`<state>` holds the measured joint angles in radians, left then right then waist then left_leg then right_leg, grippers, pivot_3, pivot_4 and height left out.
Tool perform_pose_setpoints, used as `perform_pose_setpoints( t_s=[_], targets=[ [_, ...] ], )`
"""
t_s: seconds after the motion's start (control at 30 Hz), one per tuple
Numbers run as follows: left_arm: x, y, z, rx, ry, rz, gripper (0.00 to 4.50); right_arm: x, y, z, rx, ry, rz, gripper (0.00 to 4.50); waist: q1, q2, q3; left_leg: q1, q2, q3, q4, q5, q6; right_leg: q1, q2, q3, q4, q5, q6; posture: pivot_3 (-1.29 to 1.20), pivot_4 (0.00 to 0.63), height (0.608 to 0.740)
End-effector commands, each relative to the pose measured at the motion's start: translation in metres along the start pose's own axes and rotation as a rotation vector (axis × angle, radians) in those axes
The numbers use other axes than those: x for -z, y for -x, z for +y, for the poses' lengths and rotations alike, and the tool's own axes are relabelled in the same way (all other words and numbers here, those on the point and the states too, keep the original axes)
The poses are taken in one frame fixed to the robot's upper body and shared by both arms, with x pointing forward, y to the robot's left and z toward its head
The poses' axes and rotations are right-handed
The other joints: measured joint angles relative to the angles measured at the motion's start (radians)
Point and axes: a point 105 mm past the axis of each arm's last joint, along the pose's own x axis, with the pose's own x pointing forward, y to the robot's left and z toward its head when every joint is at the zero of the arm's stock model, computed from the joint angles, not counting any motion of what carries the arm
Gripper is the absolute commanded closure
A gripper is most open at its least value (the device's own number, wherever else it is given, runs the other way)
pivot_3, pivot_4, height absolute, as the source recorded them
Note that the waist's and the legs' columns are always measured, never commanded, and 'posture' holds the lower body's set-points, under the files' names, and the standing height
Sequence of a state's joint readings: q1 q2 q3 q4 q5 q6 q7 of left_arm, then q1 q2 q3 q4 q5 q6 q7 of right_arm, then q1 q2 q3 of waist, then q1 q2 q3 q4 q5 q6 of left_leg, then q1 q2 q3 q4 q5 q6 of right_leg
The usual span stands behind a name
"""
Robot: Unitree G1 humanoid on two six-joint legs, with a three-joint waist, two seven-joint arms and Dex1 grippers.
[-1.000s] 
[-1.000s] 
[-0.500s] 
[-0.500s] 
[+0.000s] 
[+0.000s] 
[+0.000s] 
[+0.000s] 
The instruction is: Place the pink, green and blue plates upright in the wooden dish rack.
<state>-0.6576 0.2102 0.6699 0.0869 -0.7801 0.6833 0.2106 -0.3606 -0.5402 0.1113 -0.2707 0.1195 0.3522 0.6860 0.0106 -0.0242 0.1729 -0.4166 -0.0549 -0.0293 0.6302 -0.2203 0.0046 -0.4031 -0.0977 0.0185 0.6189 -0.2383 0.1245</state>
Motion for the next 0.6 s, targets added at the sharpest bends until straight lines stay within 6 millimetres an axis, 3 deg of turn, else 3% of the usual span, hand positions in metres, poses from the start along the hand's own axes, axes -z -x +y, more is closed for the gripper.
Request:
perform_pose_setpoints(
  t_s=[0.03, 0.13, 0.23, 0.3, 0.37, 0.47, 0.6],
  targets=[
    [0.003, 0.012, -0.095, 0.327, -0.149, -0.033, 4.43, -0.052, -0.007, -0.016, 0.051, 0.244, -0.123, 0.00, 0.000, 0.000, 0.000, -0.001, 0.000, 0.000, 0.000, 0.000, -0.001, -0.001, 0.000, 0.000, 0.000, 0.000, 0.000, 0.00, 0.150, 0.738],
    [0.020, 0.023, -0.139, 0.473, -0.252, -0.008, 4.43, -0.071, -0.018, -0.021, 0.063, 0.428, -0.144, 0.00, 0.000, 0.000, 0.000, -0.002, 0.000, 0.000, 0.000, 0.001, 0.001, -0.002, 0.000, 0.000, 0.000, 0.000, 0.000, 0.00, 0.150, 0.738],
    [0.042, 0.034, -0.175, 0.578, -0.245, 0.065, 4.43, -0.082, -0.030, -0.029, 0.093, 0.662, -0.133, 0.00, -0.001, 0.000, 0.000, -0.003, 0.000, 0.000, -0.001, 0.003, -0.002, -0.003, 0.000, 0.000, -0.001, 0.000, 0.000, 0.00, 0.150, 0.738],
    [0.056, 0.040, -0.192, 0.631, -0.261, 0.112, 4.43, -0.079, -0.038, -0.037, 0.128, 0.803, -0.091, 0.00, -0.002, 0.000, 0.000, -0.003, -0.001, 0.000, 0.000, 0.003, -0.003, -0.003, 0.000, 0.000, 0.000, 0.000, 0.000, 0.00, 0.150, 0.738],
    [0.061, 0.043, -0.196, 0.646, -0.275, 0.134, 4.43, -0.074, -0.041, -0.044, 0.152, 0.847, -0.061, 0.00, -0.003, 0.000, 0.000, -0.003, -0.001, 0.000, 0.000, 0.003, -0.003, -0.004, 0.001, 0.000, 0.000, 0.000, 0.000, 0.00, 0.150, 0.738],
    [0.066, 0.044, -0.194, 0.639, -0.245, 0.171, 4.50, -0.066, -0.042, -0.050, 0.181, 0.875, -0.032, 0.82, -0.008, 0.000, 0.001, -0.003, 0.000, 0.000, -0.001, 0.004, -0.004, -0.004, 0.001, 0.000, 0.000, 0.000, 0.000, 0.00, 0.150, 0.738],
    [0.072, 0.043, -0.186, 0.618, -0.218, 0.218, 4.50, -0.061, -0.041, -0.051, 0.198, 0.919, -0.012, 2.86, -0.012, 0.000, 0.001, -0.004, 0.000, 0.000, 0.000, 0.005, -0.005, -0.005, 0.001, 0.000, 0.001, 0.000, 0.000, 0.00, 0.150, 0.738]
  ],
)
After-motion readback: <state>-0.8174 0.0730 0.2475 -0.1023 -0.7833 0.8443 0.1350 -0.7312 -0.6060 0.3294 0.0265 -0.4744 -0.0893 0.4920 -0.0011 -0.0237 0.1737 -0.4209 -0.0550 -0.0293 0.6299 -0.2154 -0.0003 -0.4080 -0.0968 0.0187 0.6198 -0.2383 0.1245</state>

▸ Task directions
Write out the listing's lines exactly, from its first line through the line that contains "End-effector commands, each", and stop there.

▸ Result for this exercise
`<state>` holds the measured joint angles in radians, left then right then waist then left_leg then right_leg, grippers, pivot_3, pivot_4 and height left out.
Tool perform_pose_setpoints, used as `perform_pose_setpoints( t_s=[_], targets=[ [_, ...] ], )`
"""
t_s: seconds after the motion's start (control at 30 Hz), one per tuple
Numbers run as follows: left_arm: x, y, z, rx, ry, rz, gripper (0.00 to 4.50); right_arm: x, y, z, rx, ry, rz, gripper (0.00 to 4.50); waist: q1, q2, q3; left_leg: q1, q2, q3, q4, q5, q6; right_leg: q1, q2, q3, q4, q5, q6; posture: pivot_3 (-1.29 to 1.20), pivot_4 (0.00 to 0.63), height (0.608 to 0.740)
End-effector commands, each relative to the pose measured at the motion's start: translation in metres along the start pose's own axes and rotation as a rotation vector (axis × angle, radians) in those axes

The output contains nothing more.